» ASSIGNMENT
What the task requires is an exact printout of the listing below, pictures excluded.
______
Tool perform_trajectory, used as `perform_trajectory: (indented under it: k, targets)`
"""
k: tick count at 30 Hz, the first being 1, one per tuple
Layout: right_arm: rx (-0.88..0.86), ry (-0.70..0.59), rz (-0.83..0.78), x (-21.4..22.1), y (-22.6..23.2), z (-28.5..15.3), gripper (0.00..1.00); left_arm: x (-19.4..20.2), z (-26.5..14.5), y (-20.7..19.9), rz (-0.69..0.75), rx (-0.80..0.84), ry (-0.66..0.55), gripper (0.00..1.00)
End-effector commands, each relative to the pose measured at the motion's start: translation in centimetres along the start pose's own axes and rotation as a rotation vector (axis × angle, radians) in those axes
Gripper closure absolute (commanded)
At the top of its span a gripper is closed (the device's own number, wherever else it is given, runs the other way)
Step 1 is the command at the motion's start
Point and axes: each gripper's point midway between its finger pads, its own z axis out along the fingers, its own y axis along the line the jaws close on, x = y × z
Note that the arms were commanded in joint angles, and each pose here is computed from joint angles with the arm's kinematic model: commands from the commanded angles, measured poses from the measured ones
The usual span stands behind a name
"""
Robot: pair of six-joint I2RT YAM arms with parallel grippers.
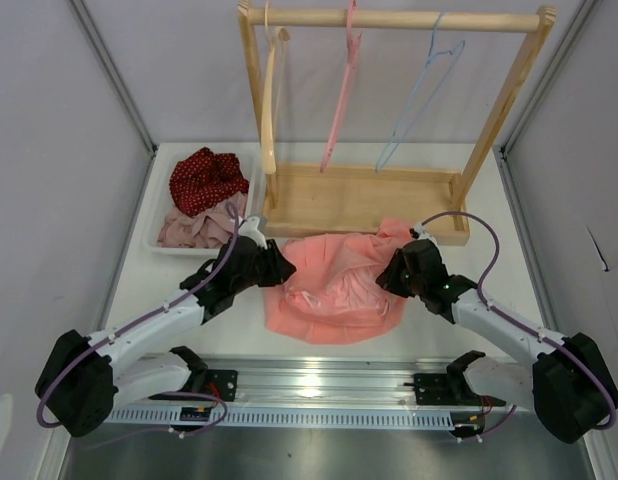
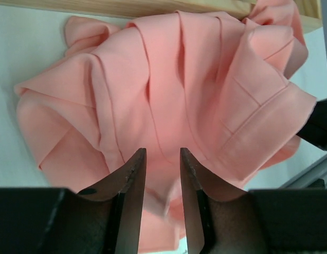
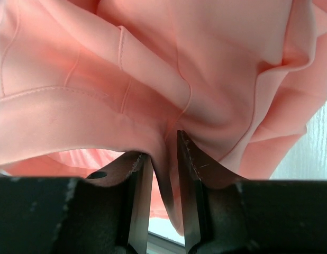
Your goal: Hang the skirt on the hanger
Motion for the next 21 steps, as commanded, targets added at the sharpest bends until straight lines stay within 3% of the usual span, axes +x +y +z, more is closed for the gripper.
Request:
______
» OUTPUT OF THE TASK
Tool perform_trajectory, used as `perform_trajectory: (indented under it: k, targets)`
"""
k: tick count at 30 Hz, the first being 1, one per tuple
Layout: right_arm: rx (-0.88..0.86), ry (-0.70..0.59), rz (-0.83..0.78), x (-21.4..22.1), y (-22.6..23.2), z (-28.5..15.3), gripper (0.00..1.00); left_arm: x (-19.4..20.2), z (-26.5..14.5), y (-20.7..19.9), rz (-0.69..0.75), rx (-0.80..0.84), ry (-0.66..0.55), gripper (0.00..1.00)
End-effector commands, each relative to the pose measured at the motion's start: translation in centimetres along the start pose's own axes and rotation as a rotation vector (axis × angle, radians) in those axes
Gripper closure absolute (commanded)
At the top of its span a gripper is closed (the device's own number, wherever else it is given, runs the other way)
Step 1 is the command at the motion's start
Point and axes: each gripper's point midway between its finger pads, its own z axis out along the fingers, its own y axis along the line the jaws close on, x = y × z
Note that the arms were commanded in joint angles, and each pose here is computed from joint angles with the arm's kinematic model: commands from the commanded angles, measured poses from the measured ones
The usual span stands behind a name
"""
Robot: pair of six-joint I2RT YAM arms with parallel grippers.
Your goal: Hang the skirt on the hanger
Motion for the next 21 steps, as commanded, targets added at the sharpest bends until straight lines stay within 3% of the usual span, axes +x +y +z, more is closed for the gripper.
Request:

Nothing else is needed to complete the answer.